→ Work to complete
The data shown below should all be retyped exactly.
START Dataset extract
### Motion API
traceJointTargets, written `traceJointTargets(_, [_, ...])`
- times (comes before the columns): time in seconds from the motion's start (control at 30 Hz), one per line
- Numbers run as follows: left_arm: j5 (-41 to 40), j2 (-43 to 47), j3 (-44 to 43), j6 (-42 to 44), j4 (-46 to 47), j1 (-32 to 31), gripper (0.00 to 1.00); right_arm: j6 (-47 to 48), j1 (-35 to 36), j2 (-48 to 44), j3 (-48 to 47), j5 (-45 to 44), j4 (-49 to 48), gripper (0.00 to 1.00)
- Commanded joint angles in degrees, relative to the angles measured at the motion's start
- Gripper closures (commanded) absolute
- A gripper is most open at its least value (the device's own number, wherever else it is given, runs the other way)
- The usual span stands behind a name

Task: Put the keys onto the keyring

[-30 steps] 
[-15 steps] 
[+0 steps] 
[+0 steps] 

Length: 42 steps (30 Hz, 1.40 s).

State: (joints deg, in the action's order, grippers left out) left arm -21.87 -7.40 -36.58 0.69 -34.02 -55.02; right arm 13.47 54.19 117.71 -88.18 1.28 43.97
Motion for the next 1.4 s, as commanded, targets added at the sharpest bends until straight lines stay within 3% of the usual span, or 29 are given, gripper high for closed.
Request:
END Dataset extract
→ Exercise output
### Motion API
traceJointTargets, written `traceJointTargets(_, [_, ...])`
- times (comes before the columns): time in seconds from the motion's start (control at 30 Hz), one per line
- Numbers run as follows: left_arm: j5 (-41 to 40), j2 (-43 to 47), j3 (-44 to 43), j6 (-42 to 44), j4 (-46 to 47), j1 (-32 to 31), gripper (0.00 to 1.00); right_arm: j6 (-47 to 48), j1 (-35 to 36), j2 (-48 to 44), j3 (-48 to 47), j5 (-45 to 44), j4 (-49 to 48), gripper (0.00 to 1.00)
- Commanded joint angles in degrees, relative to the angles measured at the motion's start
- Gripper closures (commanded) absolute
- A gripper is most open at its least value (the device's own number, wherever else it is given, runs the other way)
- The usual span stands behind a name

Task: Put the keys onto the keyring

[-30 steps] 
[-15 steps] 
[+0 steps] 
[+0 steps] 

Length: 42 steps (30 Hz, 1.40 s).

State: (joints deg, in the action's order, grippers left out) left arm -21.87 -7.40 -36.58 0.69 -34.02 -55.02; right arm 13.47 54.19 117.71 -88.18 1.28 43.97
Motion for the next 1.4 s, as commanded, targets added at the sharpest bends until straight lines stay within 3% of the usual span, or 29 are given, gripper high for closed.
Request:

The answer given above is complete.